Here we present a method that solves the loop closure problem for Calpha only protein models. We developed a variant of Cyclic Coordinate Descent (CCD), an inverse kinematics method from the field of robotics, which was recently applied to the loop closure problem. Since the method alters both bond and dihedral angles, which is equivalent to applying a full rotation matrix, we call our method Full CCD (FCDD). FCCD replaces CCD's vector-based optimization of a rotation around an axis with a singular value decomposition-based optimization of a general rotation matrix. The method is easy to implement and numerically stable.
We tested the method's performance on sets of random protein Calpha segments between 5 and 30 amino acids long, and a number of loops of length 4, 8 and 12. FCCD is fast, has a high success rate and readily generates conformations close to those of real loops. The presence of constraints on the angles only has a small effect on the performance. A reference implementation of FCCD in Python is available as supplementary information.

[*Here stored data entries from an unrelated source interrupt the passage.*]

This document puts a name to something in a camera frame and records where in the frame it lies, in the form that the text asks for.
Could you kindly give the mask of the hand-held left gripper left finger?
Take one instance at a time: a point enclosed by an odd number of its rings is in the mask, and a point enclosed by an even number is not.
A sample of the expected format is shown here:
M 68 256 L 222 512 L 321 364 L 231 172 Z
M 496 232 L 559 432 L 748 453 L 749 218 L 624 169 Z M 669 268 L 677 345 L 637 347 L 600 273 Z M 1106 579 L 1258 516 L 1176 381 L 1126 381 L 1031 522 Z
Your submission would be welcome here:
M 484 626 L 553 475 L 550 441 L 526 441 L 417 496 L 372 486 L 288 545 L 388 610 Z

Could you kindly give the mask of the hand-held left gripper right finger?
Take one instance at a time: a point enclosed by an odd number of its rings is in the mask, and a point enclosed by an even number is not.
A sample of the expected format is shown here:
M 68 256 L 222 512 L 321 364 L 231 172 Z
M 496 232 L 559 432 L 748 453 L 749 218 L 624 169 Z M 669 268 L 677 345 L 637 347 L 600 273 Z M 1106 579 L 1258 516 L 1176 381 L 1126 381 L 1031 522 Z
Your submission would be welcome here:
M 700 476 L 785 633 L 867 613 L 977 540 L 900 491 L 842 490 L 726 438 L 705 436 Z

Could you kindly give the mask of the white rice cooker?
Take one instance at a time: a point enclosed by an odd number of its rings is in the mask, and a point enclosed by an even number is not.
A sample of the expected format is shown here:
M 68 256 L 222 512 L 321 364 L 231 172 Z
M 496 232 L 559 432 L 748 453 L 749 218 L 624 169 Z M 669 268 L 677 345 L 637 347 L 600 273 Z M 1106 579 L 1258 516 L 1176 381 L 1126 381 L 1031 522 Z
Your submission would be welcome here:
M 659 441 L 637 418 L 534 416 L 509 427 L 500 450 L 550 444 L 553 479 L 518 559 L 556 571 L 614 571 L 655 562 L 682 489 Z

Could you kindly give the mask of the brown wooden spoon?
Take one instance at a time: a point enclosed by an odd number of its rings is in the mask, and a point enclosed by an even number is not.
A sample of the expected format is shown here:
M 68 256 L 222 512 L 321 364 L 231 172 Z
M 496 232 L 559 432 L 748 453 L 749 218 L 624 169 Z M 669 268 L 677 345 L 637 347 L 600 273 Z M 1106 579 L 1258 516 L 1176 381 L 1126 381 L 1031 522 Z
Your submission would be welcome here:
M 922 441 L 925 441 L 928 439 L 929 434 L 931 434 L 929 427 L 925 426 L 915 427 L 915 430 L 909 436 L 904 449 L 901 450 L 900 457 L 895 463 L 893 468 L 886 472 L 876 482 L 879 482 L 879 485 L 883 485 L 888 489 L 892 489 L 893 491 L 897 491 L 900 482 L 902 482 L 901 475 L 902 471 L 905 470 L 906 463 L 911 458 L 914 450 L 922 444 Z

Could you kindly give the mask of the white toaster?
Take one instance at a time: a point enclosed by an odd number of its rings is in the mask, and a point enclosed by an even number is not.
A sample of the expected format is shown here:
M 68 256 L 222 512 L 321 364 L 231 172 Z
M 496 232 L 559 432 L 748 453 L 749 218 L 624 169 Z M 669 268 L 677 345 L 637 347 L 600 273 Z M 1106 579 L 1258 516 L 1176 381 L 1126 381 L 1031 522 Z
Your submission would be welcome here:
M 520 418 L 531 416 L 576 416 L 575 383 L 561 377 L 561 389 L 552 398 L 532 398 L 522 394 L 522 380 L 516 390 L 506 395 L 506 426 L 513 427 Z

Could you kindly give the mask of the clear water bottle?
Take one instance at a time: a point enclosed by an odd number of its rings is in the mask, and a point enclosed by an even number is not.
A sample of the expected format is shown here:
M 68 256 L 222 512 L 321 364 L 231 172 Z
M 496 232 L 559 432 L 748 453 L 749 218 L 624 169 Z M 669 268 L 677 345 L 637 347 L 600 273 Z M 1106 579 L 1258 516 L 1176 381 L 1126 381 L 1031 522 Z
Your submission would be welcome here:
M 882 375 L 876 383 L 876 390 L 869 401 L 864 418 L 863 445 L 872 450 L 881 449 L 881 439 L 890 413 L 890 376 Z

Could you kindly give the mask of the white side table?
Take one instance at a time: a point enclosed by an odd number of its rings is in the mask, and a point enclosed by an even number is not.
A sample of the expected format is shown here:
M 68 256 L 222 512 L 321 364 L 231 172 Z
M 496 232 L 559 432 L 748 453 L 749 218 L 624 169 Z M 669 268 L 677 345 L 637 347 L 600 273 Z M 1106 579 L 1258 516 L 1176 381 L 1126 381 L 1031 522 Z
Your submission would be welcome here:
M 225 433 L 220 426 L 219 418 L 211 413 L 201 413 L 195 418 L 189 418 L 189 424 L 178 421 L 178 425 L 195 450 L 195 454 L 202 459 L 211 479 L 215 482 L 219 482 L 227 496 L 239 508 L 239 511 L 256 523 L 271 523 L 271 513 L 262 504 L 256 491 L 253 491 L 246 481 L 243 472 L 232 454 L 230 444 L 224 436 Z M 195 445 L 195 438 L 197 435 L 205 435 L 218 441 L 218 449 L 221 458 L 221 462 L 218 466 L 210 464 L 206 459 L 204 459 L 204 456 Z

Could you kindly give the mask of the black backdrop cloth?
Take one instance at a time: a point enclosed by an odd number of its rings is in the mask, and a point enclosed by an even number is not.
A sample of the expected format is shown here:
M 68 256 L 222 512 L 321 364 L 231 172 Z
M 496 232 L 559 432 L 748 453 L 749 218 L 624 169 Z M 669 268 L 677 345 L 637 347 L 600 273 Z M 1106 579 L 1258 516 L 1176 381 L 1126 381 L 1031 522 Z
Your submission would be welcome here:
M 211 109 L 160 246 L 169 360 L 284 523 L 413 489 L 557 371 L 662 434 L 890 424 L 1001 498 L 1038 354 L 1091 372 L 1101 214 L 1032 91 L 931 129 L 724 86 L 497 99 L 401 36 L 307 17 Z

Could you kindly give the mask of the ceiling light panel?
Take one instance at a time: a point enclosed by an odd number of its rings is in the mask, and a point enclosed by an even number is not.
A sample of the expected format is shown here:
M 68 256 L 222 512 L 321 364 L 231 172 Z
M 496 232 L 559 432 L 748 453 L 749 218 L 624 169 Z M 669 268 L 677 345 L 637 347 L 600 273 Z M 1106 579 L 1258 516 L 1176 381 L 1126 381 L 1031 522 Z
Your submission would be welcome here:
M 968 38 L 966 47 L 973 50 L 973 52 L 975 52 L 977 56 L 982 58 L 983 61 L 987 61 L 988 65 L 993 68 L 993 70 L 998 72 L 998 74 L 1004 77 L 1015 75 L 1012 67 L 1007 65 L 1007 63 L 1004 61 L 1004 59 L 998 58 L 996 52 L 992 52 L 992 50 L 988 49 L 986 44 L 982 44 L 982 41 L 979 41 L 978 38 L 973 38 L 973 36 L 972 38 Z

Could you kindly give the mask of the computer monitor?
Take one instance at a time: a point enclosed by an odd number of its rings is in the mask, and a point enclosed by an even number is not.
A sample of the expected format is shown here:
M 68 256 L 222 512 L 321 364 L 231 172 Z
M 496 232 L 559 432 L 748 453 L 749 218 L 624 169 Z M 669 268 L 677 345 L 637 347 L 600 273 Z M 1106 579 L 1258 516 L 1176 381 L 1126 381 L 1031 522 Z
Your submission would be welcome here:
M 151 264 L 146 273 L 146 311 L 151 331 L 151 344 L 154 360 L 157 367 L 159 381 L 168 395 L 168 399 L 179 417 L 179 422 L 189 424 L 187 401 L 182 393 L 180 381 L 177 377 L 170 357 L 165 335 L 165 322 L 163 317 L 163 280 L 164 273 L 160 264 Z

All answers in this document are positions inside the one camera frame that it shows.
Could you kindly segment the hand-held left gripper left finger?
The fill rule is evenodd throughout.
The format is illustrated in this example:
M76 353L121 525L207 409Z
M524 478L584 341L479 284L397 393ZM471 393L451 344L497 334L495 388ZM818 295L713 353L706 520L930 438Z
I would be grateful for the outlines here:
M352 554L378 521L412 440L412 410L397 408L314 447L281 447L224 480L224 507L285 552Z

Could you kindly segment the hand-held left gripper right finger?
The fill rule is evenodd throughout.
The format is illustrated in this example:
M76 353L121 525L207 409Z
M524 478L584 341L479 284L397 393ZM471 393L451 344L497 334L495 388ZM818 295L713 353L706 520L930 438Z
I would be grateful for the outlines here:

各种形式的所谓环闭合问题对于蛋白质结构预测方法至关重要。给定一个N端和一个C端,该问题在于找到一段合适长度的片段,使其无缝连接两端。在同源建模中,该问题出现在预测环区域时。在从头蛋白质结构预测中,当为马尔可夫链蒙特卡罗模拟实施局部移动时会遇到该问题。大多数环闭合算法保持键角固定或半固定,仅改变二面角。这对于全原子蛋白质主链是合适的,因为键角可被视为固定的,而(φ,ψ)二面角是可变的。然而,许多从头结构预测方法使用仅由α碳原子组成的蛋白质模型,或者不以其他方式利用所有主链原子。这些方法需要一种既能改变键角又能改变二面角的方法,因为三个连续α碳原子之间的伪键角也有相当大的变化。
在此我们提出一种解决仅含α碳原子的蛋白质模型的环闭合问题的方法。我们开发了循环坐标下降法(CCD)的一个变体,CCD是机器人领域的一种逆运动学方法,最近被应用于环闭合问题。由于该方法既能改变键角又能改变二面角,这等同于应用一个全旋转矩阵,我们将我们的方法称为全CCD(FCDD)。FCCD用基于奇异值分解的一般旋转矩阵优化取代了CCD基于向量的绕轴旋转优化。该方法易于实现且数值稳定。
我们在长度为5至30个氨基酸的随机蛋白质α碳片段集以及一些长度为4、8和12的环上测试了该方法的性能。FCCD速度快,成功率高,并且容易生成接近真实环的构象。角度约束的存在对性能仅有很小的影响。FCCD在Python中的参考实现作为补充信息提供。